- Exercise prompt:
The lines wanted run from the first one below through the one with "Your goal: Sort". Return them exactly.

- Data:
###

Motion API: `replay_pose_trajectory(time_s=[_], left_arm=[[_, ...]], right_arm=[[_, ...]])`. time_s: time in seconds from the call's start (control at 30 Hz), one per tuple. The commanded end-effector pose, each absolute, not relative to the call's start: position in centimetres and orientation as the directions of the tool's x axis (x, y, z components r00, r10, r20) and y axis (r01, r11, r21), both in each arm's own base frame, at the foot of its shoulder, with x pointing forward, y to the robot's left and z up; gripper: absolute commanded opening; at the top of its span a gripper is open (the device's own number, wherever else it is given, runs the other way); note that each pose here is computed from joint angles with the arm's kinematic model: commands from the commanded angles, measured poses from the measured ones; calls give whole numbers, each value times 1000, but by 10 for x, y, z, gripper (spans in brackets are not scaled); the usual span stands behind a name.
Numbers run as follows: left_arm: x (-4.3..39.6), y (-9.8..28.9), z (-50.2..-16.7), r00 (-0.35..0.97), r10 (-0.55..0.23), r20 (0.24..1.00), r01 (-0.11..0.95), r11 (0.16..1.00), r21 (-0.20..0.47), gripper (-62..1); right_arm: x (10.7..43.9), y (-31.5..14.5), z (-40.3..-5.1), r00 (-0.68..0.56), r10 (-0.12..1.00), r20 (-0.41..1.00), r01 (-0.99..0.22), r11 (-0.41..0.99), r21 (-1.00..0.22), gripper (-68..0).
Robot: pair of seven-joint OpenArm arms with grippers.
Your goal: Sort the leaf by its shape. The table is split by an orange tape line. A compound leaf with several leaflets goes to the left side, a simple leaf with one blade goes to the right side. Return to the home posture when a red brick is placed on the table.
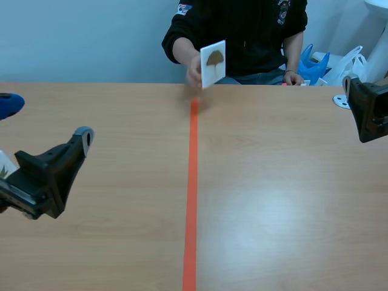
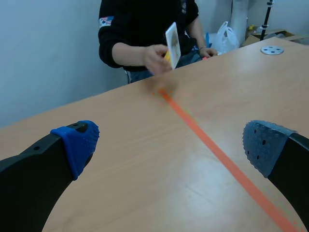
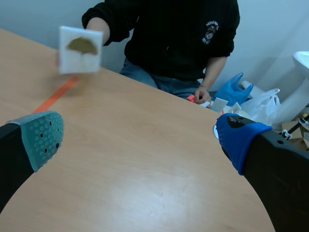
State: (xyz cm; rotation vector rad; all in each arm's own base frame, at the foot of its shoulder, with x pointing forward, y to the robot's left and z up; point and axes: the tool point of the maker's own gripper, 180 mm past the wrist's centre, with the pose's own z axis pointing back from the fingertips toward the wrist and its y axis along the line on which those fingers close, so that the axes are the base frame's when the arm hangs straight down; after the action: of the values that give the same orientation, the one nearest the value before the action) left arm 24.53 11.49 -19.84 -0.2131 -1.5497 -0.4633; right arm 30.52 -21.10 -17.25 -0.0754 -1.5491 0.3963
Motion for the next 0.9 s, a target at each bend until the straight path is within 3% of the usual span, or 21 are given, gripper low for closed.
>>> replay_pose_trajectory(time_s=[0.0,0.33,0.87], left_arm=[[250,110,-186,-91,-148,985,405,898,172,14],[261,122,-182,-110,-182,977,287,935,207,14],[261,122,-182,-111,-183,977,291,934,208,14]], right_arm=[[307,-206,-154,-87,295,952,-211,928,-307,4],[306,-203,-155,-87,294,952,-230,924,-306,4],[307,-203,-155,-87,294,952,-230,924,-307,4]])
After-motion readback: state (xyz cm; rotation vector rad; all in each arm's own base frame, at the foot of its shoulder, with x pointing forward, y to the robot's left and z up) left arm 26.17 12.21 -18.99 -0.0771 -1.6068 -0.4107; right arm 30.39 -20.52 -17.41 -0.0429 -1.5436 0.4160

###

- Exercise output:
Motion API: `replay_pose_trajectory(time_s=[_], left_arm=[[_, ...]], right_arm=[[_, ...]])`. time_s: time in seconds from the call's start (control at 30 Hz), one per tuple. The commanded end-effector pose, each absolute, not relative to the call's start: position in centimetres and orientation as the directions of the tool's x axis (x, y, z components r00, r10, r20) and y axis (r01, r11, r21), both in each arm's own base frame, at the foot of its shoulder, with x pointing forward, y to the robot's left and z up; gripper: absolute commanded opening; at the top of its span a gripper is open (the device's own number, wherever else it is given, runs the other way); note that each pose here is computed from joint angles with the arm's kinematic model: commands from the commanded angles, measured poses from the measured ones; calls give whole numbers, each value times 1000, but by 10 for x, y, z, gripper (spans in brackets are not scaled); the usual span stands behind a name.
Numbers run as follows: left_arm: x (-4.3..39.6), y (-9.8..28.9), z (-50.2..-16.7), r00 (-0.35..0.97), r10 (-0.55..0.23), r20 (0.24..1.00), r01 (-0.11..0.95), r11 (0.16..1.00), r21 (-0.20..0.47), gripper (-62..1); right_arm: x (10.7..43.9), y (-31.5..14.5), z (-40.3..-5.1), r00 (-0.68..0.56), r10 (-0.12..1.00), r20 (-0.41..1.00), r01 (-0.99..0.22), r11 (-0.41..0.99), r21 (-1.00..0.22), gripper (-68..0).
Robot: pair of seven-joint OpenArm arms with grippers.
Your goal: Sort the leaf by its shape. The table is split by an orange tape line. A compound leaf with several leaflets goes to the left side, a simple leaf with one blade goes to the right side. Return to the home posture when a red brick is placed on the table.

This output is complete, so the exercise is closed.